The Knee is the largest joint in the body and has to sustain great stresses from normal day to day activity. Arthritis is a condition where the cartilage or gristle that lines the joint is worn out, resulting in inflammation and swelling. As a result, the knee becomes painful, swollen and stiff, eventually affecting your mobility.

Non Surgical Management

There are several non-surgical treatments to try prior to surgery such as:

  • Non-impact exercises, such as swimming and cycling.
  • Weight loss
  • Pain medications and Anti-inflammatories
  • Injections
  • Physiotherapy
  • Off-loader braces

If these measures have failed, then Dr Balendra, who is a knee replacement specialist, will discuss surgery with you in more detail. With the use of computer-navigation or robotic-assistance, modern knee replacements are very successful operations, with the majority patients reporting significant improvement in pain and function. All modern implants have a proven track record with more than 90% lasting at least 15 years (Australian Joint Registry; NJRR)

Total Knee Replacement

The procedure generally takes 1-2 hours, and is usually conducted under a Spinal Anaesthetic or a General Anaesthetic. You will be able to discuss the type of Anaesthetic used with the Anaesthetist prior to surgery.
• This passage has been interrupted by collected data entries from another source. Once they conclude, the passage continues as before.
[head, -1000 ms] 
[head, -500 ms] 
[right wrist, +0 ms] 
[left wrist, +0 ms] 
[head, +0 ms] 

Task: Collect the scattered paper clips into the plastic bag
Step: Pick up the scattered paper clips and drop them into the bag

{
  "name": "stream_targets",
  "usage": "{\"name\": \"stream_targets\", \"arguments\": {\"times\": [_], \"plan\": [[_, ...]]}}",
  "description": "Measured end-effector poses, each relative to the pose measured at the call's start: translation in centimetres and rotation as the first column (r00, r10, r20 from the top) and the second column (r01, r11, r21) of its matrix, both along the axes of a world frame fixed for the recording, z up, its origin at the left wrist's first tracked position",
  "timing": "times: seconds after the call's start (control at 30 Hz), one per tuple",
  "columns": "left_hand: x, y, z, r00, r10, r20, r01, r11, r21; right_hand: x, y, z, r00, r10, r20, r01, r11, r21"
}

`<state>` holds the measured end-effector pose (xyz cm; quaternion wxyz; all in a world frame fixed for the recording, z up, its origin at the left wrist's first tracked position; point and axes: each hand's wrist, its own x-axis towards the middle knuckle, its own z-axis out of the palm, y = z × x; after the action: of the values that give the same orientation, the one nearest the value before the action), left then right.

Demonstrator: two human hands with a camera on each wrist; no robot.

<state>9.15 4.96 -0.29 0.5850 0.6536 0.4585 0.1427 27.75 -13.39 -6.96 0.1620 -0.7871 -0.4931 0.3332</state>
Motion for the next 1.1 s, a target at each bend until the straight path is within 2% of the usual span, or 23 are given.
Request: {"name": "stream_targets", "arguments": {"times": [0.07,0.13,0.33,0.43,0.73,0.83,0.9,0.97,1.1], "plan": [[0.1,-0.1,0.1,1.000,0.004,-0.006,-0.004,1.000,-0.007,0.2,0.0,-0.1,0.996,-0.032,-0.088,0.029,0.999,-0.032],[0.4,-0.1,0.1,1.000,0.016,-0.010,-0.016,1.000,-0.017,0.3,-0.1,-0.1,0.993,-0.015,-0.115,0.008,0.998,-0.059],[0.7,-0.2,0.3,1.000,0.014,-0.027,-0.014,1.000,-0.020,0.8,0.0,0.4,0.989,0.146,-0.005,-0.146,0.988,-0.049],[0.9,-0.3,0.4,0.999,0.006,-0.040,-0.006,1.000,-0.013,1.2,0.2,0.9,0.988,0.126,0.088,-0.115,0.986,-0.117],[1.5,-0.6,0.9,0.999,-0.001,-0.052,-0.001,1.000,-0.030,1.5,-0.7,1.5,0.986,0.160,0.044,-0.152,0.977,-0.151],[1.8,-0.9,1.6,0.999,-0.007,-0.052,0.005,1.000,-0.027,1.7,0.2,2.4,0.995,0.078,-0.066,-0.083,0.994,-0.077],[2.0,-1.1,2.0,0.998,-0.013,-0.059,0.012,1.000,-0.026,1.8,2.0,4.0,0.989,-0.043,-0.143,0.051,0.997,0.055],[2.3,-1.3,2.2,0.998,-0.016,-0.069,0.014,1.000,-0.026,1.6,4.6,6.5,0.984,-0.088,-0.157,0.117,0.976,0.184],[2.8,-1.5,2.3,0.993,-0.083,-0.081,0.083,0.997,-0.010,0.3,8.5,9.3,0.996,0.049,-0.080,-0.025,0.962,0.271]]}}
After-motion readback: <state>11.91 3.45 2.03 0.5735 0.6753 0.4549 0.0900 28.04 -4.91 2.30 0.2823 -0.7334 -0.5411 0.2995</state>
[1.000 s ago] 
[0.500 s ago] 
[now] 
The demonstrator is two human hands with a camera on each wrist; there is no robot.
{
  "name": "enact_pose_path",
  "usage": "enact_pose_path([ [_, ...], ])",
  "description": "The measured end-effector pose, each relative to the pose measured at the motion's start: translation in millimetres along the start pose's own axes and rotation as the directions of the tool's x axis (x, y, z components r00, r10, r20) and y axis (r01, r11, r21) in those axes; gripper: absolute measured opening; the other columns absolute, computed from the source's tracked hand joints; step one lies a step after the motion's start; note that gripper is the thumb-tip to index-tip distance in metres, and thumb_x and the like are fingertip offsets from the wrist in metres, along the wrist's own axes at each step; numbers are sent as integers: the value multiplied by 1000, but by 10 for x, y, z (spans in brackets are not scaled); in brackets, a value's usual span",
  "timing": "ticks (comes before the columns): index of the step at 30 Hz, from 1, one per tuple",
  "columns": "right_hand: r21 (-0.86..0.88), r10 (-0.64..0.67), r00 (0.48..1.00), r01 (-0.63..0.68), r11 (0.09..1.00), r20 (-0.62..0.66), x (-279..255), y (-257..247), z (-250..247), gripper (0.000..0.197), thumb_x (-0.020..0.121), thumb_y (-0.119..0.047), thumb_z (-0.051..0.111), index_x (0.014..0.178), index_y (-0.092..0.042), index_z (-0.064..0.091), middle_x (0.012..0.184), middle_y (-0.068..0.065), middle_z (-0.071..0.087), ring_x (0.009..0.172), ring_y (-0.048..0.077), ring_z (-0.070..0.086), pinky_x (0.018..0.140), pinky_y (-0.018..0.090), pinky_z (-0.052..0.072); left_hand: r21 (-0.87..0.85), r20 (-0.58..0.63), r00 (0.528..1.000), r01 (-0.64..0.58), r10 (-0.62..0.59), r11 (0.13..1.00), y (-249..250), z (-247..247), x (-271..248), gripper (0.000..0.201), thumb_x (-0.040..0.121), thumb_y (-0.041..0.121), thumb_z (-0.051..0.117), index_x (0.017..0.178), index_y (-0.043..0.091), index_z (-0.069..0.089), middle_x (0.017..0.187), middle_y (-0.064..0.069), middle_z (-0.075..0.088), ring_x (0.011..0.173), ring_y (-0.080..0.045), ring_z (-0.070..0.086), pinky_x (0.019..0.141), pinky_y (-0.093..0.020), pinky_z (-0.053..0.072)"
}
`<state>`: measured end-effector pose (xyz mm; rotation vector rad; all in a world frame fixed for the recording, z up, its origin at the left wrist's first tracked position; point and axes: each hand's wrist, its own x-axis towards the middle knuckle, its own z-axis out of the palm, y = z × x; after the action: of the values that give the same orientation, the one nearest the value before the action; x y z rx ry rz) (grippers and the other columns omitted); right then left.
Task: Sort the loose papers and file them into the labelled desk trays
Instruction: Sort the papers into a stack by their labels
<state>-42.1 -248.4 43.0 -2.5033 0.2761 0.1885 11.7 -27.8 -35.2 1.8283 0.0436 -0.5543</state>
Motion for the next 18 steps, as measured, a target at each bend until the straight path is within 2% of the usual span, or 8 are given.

With any operation there are complications. These include infection, fracture, damage to nerves, blood vessels or ligaments, ongoing pain or stiffness, blood clots (DVT/PE), other medical complications and need for revision surgery. In general these complications are not common, and Dr Balendra will discuss these risks with you in greater detail during your consult.

Dr Balendra has been performing Robotic Knee replacements since 2019 to give his patients the best outcome. Further information about robotic surgery can be found here.

Recovery

On the day of surgery, with the aid of a physiotherapist, we will get you out of bed and walking around for a short period of time. The physiotherapist will also provide you with a set of exercises to help strengthen the knee joint. Most patients stay in hospital for 2-3 days after the operation, but the pain from a knee replacement usually takes a few weeks to settle.

It is important not to do too much too soon, so as to allow yourself to recover completely. Most patients will be back doing their day to day activity 4-5 weeks after surgery, but usually you cannot drive till 6 weeks after surgery, especially if you are still taking strong pain medication. Dr Balendra will advise you when you can resume heavier physical activity such as sport.